Select and copy out every line in the records containing "text".

Extracted data entries
┌──

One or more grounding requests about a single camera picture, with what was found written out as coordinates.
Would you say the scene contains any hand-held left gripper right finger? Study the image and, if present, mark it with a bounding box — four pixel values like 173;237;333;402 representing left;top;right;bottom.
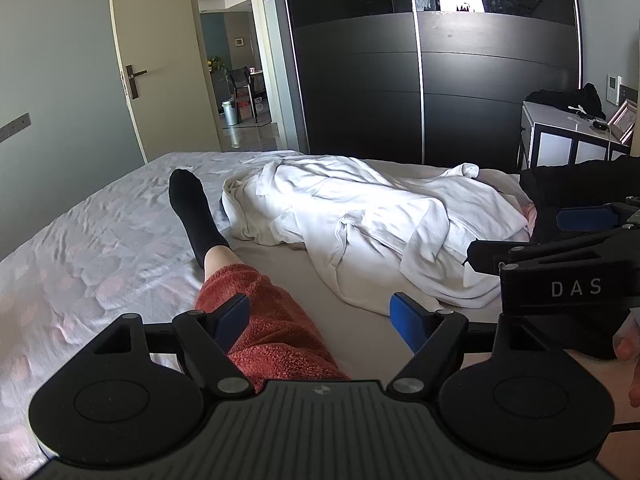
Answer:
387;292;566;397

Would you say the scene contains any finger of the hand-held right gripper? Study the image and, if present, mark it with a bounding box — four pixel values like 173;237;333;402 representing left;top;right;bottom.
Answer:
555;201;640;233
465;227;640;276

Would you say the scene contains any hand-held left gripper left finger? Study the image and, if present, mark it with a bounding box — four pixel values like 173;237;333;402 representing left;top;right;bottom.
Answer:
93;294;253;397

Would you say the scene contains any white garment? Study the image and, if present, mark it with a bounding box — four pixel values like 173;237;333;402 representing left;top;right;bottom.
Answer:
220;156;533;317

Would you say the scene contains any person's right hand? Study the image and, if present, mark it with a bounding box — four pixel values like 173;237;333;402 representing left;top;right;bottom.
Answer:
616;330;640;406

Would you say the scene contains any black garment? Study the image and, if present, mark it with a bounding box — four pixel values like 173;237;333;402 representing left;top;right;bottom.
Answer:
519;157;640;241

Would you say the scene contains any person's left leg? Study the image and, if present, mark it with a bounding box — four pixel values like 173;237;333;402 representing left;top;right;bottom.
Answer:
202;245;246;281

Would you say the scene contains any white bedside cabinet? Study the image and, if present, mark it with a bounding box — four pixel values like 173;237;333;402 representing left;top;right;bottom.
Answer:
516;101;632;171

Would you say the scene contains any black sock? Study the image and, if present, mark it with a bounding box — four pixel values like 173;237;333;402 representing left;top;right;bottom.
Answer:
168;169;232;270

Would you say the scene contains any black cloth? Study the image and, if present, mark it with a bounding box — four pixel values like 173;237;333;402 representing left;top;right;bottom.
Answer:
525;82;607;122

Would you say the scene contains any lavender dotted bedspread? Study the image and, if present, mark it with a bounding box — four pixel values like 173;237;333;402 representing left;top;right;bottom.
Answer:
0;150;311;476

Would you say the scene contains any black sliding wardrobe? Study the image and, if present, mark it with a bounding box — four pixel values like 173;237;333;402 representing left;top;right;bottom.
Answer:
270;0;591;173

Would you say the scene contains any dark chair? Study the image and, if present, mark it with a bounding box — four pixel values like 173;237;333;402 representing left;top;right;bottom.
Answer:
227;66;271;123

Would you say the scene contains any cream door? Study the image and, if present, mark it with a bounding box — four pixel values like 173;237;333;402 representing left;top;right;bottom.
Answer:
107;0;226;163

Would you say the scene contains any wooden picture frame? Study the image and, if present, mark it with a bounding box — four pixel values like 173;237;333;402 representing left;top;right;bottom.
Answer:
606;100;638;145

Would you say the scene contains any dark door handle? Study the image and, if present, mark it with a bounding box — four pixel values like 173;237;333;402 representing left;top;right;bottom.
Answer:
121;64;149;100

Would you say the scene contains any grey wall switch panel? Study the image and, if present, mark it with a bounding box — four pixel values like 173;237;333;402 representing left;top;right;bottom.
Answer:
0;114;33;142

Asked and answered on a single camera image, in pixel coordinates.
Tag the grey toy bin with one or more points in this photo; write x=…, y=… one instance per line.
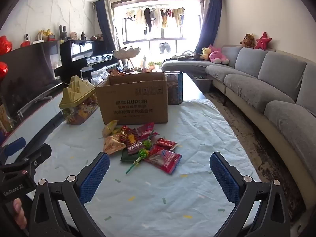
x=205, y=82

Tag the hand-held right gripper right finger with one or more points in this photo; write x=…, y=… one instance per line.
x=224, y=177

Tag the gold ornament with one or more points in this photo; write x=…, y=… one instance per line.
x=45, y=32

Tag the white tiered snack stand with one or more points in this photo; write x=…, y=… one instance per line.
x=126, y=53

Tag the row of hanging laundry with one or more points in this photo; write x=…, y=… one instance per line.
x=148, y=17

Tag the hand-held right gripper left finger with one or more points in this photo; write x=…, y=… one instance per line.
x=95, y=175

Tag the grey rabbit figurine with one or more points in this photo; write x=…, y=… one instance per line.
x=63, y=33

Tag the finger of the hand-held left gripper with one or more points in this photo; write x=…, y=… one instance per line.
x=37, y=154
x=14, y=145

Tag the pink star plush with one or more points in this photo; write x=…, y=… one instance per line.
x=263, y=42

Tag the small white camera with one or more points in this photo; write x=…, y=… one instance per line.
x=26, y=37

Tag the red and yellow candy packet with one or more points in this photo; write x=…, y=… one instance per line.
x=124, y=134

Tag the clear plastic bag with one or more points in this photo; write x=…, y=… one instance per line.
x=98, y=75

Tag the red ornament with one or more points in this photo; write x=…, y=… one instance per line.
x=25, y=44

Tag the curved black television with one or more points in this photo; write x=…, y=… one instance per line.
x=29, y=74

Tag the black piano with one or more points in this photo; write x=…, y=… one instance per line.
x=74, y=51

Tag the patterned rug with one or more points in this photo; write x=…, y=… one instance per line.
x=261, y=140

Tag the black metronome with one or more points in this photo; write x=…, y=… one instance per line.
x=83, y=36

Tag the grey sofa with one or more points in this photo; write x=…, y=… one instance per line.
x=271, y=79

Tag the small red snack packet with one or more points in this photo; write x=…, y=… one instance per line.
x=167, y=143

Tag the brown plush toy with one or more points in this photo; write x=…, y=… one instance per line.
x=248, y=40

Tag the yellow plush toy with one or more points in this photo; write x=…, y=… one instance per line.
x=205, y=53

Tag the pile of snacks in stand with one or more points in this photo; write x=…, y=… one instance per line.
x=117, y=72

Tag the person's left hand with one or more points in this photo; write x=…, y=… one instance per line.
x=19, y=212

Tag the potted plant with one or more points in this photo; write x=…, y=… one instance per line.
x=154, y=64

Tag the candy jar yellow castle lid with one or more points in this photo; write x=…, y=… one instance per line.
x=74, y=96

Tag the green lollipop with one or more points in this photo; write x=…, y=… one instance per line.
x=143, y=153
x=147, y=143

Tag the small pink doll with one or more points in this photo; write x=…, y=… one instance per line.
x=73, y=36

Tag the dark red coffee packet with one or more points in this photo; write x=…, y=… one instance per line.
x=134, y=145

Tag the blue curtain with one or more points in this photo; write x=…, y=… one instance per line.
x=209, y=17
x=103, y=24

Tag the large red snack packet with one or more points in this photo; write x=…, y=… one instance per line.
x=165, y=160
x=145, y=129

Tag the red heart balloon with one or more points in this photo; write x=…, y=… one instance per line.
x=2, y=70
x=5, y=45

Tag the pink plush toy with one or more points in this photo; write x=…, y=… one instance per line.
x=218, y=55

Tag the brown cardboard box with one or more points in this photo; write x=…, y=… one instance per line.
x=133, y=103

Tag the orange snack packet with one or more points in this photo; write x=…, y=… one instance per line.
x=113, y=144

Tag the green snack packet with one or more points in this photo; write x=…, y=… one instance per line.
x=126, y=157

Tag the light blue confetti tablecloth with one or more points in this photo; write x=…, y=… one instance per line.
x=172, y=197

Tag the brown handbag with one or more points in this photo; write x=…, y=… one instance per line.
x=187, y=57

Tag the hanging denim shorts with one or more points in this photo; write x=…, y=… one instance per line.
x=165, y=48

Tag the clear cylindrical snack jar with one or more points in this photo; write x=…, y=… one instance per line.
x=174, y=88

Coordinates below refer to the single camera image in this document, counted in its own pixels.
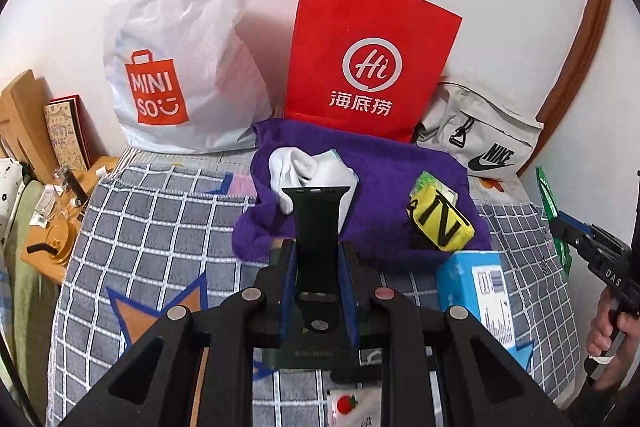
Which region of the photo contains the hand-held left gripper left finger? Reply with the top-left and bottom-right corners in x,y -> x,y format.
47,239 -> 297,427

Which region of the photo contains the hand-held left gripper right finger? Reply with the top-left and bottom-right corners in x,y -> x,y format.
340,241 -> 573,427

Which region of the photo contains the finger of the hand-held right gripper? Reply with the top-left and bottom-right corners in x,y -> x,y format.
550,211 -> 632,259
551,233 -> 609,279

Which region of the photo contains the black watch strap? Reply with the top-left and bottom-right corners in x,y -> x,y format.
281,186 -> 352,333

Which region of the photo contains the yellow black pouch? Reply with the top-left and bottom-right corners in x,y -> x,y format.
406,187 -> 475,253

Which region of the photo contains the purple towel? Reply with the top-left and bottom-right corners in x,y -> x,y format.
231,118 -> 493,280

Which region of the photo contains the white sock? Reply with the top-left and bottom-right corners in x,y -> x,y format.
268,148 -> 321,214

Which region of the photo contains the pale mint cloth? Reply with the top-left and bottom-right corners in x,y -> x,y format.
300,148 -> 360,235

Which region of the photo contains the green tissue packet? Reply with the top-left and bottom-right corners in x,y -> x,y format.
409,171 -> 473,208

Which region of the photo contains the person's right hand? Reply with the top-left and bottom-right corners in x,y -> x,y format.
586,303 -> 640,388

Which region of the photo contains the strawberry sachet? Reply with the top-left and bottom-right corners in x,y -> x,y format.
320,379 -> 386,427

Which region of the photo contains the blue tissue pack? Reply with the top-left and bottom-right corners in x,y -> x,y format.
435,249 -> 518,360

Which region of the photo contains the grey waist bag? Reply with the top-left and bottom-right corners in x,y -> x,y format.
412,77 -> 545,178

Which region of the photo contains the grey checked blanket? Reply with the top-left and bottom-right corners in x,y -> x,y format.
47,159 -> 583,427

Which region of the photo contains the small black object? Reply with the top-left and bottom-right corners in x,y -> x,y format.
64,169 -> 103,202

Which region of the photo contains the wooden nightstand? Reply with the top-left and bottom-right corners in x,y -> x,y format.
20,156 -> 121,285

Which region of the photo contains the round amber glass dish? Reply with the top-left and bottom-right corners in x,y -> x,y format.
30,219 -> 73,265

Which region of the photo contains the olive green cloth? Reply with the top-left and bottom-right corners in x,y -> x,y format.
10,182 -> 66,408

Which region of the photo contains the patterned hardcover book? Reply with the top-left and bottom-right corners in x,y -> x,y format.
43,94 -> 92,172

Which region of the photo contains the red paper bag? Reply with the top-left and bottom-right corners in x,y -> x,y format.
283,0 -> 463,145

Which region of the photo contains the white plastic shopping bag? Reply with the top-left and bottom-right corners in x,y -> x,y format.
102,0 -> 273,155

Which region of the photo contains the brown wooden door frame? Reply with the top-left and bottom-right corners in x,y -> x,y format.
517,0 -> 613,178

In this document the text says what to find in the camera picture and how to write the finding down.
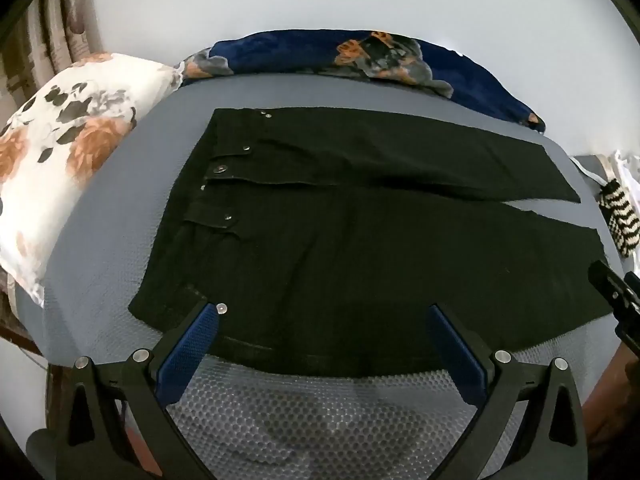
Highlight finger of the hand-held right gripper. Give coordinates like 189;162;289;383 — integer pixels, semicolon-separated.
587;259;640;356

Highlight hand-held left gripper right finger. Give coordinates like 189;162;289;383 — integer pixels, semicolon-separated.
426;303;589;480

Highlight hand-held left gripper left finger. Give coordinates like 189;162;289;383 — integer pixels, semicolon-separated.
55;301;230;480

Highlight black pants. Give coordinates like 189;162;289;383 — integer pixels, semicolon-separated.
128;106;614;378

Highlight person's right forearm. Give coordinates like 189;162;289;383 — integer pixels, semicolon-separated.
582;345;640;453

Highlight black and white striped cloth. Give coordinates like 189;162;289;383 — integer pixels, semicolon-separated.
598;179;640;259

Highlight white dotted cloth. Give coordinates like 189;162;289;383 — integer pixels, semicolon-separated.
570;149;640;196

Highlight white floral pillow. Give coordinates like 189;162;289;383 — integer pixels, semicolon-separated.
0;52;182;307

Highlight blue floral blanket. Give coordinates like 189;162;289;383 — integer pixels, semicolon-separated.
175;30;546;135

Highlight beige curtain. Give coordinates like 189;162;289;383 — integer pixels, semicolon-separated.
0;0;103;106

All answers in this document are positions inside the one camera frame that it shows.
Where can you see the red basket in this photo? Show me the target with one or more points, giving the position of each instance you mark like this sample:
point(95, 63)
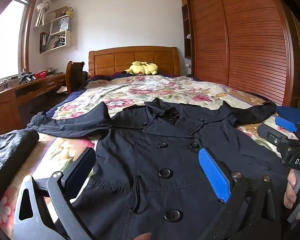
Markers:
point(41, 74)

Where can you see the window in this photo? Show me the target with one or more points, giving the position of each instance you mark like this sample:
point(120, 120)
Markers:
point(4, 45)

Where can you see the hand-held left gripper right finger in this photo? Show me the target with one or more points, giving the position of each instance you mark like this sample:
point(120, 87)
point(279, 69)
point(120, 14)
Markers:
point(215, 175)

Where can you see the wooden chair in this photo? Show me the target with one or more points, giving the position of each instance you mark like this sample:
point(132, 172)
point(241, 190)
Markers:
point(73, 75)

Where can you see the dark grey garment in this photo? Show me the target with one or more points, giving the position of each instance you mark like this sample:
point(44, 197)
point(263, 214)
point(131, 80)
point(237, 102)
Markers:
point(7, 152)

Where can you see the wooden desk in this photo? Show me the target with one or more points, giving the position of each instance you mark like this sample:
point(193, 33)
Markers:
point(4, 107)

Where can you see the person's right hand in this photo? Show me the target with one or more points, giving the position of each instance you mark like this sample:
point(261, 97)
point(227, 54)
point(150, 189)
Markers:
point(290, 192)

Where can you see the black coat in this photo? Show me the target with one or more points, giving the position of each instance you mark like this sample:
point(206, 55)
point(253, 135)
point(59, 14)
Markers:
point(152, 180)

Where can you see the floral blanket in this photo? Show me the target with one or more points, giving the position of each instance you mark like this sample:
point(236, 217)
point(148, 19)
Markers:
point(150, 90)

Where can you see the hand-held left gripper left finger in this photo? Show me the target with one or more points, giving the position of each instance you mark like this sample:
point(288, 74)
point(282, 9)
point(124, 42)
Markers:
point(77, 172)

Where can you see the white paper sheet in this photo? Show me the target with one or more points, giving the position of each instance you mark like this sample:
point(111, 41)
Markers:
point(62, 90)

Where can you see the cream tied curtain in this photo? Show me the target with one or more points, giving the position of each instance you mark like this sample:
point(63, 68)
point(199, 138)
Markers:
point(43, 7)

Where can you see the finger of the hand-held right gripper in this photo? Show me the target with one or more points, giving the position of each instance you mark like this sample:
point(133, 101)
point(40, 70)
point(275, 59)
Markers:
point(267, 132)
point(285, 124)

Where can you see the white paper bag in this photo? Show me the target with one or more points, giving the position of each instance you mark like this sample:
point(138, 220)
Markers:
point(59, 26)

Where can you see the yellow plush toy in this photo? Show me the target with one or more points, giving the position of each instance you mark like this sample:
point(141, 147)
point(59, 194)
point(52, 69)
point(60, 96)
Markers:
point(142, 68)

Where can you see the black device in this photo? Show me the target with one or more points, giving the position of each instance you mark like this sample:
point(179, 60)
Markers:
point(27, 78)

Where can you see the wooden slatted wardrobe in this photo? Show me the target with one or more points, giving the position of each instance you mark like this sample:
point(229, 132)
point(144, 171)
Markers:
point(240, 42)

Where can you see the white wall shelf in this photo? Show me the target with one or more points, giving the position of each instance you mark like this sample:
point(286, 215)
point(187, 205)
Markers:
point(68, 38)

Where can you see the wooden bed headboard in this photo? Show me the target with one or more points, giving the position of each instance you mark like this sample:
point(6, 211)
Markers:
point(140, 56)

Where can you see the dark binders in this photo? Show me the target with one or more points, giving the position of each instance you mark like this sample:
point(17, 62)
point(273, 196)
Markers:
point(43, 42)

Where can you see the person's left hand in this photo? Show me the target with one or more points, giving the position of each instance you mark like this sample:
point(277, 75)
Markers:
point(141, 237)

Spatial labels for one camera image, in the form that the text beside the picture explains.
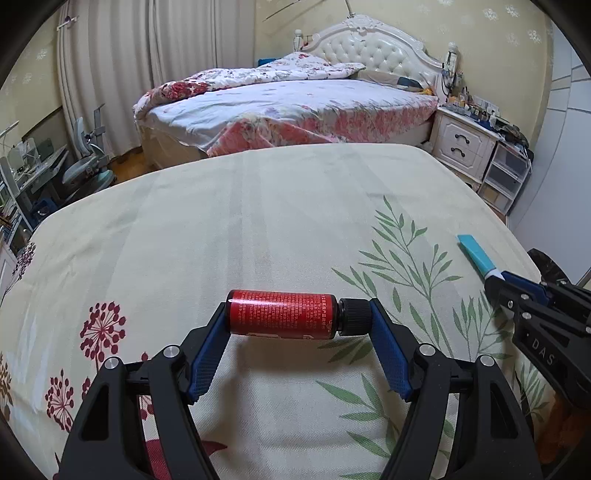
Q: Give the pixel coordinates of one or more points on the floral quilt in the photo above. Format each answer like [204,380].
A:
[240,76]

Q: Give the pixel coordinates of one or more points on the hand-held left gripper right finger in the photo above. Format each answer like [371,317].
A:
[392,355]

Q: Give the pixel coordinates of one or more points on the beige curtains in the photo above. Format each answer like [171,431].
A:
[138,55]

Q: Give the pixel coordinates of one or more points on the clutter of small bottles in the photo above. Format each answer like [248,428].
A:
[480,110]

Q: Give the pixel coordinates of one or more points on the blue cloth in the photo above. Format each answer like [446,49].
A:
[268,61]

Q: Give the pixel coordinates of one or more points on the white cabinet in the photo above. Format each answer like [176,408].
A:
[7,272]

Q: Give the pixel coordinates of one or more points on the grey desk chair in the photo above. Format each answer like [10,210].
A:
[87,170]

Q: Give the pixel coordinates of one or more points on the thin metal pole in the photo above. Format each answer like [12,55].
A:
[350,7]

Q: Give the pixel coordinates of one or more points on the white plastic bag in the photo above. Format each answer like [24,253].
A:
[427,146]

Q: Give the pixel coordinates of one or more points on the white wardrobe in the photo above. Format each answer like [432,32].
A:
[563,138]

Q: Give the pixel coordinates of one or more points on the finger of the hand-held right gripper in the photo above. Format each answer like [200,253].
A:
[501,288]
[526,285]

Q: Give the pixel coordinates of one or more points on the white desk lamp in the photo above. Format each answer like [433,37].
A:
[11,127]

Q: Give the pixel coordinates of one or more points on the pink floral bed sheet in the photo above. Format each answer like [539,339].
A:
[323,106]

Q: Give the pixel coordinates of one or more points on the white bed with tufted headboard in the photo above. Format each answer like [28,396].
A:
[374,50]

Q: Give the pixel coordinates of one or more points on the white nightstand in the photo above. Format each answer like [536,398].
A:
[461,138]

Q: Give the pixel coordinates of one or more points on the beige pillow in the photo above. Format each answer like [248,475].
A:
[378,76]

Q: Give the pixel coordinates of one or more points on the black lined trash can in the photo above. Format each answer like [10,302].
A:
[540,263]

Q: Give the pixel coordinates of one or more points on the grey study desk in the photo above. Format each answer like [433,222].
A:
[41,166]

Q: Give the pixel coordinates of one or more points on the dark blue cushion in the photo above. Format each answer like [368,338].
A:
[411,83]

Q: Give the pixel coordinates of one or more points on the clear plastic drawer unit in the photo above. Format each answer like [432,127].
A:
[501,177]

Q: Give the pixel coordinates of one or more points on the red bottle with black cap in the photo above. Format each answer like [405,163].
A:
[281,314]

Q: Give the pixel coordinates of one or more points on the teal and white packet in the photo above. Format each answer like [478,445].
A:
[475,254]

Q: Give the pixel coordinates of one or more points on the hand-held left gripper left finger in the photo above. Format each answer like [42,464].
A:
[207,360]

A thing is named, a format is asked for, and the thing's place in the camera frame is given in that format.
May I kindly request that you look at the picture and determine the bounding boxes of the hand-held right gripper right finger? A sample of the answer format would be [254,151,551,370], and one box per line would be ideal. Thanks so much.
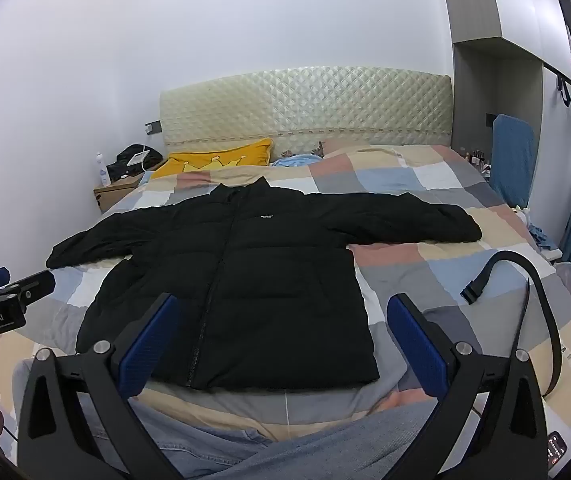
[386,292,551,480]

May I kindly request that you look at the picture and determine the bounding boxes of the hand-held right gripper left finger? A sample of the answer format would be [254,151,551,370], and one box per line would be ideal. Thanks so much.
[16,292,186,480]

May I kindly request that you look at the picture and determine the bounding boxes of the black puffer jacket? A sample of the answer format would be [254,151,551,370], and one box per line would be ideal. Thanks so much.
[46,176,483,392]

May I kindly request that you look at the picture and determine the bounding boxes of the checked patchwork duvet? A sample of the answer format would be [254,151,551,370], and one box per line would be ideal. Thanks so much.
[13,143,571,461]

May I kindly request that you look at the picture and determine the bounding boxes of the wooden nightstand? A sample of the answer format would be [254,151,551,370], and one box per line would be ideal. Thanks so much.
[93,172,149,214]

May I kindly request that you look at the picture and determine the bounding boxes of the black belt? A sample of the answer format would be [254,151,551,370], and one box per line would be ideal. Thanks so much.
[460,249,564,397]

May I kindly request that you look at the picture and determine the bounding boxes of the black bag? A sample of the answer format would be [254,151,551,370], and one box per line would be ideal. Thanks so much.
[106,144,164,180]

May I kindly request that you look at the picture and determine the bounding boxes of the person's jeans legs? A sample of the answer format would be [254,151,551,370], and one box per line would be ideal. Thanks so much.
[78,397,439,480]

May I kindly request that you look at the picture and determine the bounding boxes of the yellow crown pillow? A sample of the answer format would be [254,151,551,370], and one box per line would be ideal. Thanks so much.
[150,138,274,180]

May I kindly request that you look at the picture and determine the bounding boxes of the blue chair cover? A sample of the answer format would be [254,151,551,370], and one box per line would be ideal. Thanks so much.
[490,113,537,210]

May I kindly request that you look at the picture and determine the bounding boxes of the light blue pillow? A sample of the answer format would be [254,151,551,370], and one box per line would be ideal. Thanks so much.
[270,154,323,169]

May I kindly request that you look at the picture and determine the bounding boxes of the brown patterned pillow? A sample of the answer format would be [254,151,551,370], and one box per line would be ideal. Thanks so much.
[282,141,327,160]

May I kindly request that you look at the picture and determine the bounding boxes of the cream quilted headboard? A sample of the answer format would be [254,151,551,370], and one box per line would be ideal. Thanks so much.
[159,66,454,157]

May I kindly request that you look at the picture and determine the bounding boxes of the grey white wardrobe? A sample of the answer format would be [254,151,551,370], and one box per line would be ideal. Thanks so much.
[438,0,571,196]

└──

WRITTEN RESPONSE |
In this document the text says what to find in the camera picture and how to write the finding down.
Spatial labels for one camera image, in the form that the text beside the picture explains.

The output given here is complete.